Wow your family with this Lemon Blueberry Bread! It has a super moist and fluffy texture and is studded with juicy blueberries – the perfect quick bread for breakfast or dessert.
You know, I’d almost given up on this bread. I can do any banana bread in my sleep. But this lemon blueberry number? It turned out to be a lot harder to figure out than I initially thought and I had to do a LOT of testing to get it right.
Any way I tried to make a bread without creaming the butter and sugar first was way too dense. And I really had my heart set on NOT doing any creaming, because it’s a little quicker.
But in the end, I had to come to terms with the fact this will never be the best Lemon Blueberry Bread… Unless the base is kind of more of a lemon pound cake than anything else.
And that’s exactly was this bread here is. And it is just as glorious as secretly binge-watching Twilight.
📹 Recipe video
🥣 Baking tips
- this recipe uses the creaming method: you’ll cream butter, sugar and eggs separately, before adding the mix of dry ingredients alternating with buttermilk. The good thing here is that you can’t really overmix this batter, so you can do everything with a mixer!
- don’t skip flouring the blueberries: rinse the berries and pat them dry with a paper towel. Then toss them in flour – I know it’s tempting to skip this step, but it keeps them from all sinking to the bottom of the loaf!
- which pan size to use? I tested this recipe using a 9×5 inch loaf pan (this is an affiliate link and I’ll make a commission for purchases made after clicking through). If you have a 8×4 inch loaf pan, the bread will take longer to bake and turn out higher. You might need to cover it loosely with foil after an hour, to keep the top from browning too much.
📦 Storage tips
You can store this in an airtight container OR wrapped in foil for 2-3 days.
❄️ Freezer instructions
OR freeze it: Wrap tightly in foil and then in aluminum foil. Label and freeze for up to 3 months. Defrost on the counter on a rack for a few hours.

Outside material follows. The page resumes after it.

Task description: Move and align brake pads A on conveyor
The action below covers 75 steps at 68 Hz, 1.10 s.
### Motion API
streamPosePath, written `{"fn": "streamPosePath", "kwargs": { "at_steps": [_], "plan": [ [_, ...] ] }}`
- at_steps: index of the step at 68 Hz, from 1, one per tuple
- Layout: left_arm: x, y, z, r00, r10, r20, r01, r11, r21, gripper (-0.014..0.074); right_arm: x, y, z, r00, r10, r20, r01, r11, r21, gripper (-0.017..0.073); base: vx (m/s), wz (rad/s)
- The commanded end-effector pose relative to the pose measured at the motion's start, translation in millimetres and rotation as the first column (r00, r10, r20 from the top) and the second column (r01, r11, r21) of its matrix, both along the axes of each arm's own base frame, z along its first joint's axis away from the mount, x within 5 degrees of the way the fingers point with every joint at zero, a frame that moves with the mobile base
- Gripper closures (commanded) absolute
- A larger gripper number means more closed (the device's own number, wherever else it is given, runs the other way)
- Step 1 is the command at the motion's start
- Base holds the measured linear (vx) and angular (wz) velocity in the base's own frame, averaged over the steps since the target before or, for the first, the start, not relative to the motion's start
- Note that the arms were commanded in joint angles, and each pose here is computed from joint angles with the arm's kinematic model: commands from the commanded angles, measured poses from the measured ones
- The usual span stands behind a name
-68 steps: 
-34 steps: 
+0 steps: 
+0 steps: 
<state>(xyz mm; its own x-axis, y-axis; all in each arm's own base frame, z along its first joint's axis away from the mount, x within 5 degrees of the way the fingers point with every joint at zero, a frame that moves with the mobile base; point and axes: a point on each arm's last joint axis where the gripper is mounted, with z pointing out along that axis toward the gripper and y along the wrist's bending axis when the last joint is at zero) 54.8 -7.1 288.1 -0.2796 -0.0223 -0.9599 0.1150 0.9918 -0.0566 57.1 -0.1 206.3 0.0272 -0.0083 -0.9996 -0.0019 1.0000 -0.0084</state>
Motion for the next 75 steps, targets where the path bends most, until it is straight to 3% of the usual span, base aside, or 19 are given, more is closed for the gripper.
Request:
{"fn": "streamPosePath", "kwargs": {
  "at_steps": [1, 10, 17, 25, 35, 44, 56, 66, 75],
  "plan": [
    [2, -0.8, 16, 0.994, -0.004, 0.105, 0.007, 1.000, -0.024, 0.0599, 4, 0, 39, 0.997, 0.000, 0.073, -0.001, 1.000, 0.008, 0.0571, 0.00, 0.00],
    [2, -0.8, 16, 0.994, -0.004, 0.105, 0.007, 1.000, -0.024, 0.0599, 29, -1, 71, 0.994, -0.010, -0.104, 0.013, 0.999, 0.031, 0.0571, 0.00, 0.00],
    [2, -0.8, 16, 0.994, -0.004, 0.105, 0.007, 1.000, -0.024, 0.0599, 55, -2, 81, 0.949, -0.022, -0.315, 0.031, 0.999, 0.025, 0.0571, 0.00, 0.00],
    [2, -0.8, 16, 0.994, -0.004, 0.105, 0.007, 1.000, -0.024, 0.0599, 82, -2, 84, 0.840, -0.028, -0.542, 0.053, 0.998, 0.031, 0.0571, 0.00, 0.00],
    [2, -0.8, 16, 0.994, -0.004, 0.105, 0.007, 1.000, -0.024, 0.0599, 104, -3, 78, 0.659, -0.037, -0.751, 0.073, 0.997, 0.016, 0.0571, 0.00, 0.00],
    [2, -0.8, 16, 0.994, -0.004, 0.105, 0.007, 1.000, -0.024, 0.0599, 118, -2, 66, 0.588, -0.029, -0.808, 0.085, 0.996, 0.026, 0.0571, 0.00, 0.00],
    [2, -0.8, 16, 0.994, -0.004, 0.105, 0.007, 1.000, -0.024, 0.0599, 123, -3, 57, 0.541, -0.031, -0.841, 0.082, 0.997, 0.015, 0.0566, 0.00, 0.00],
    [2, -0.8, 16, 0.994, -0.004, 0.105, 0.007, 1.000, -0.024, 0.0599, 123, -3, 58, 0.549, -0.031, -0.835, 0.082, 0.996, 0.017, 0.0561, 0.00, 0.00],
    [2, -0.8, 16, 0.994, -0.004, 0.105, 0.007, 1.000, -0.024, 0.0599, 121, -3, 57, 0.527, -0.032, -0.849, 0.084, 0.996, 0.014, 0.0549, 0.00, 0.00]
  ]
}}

- 1/3 cup butter (softened)
- 3/4 cup white sugar
- 2 large eggs
- 1 lemon (zest only)
- 1 teaspoon lemon extract (can substitute vanilla)
- 2 cups all-purpose flour
- 2 teaspoons baking powder
- 1/4 teaspoon salt
- 1/2 cup buttermilk
- 1 lemon (juice only.)
- 1 cup blueberries tossed in 1 tablespoon flour
- Prep: Preheat the oven to 350°F. Line a 9×5 inch loaf pan with baking parchment.
- Cream ingredients: Add butter and sugar to a large mixing bowl (OR the bowl of your stand mixer fitted with the paddle attachment). Mix until creamy and well combined. Add the eggs, lemon zest and lemon extract and continue creaming until light and fluffy.
- Finish batter: In a separate bowl, combine flour, baking powder and salt. Mix buttermilk and lemon juice in a measuring jug. Add 1/2 of the flour mix to the bowl with the creamed ingredients and mix on the lowest setting until well combined. Add 1/2 of the buttermilk and lemon juice mix and continue mixing on low until smooth. Repeat with the remaining flour and buttermilk until you have a creamy batter.
- Fold in blueberries: Add the floured blueberries to the batter and carefully fold in using a rubber spatula.
- Bake: Pour the finished batter into the prepared loaf pan. Bake for 50-60 minutes, or until a toothpick inserted comes out clean. Cool in the pan for 5 minutes, then remove to a cooling rack to cool completely before slicing.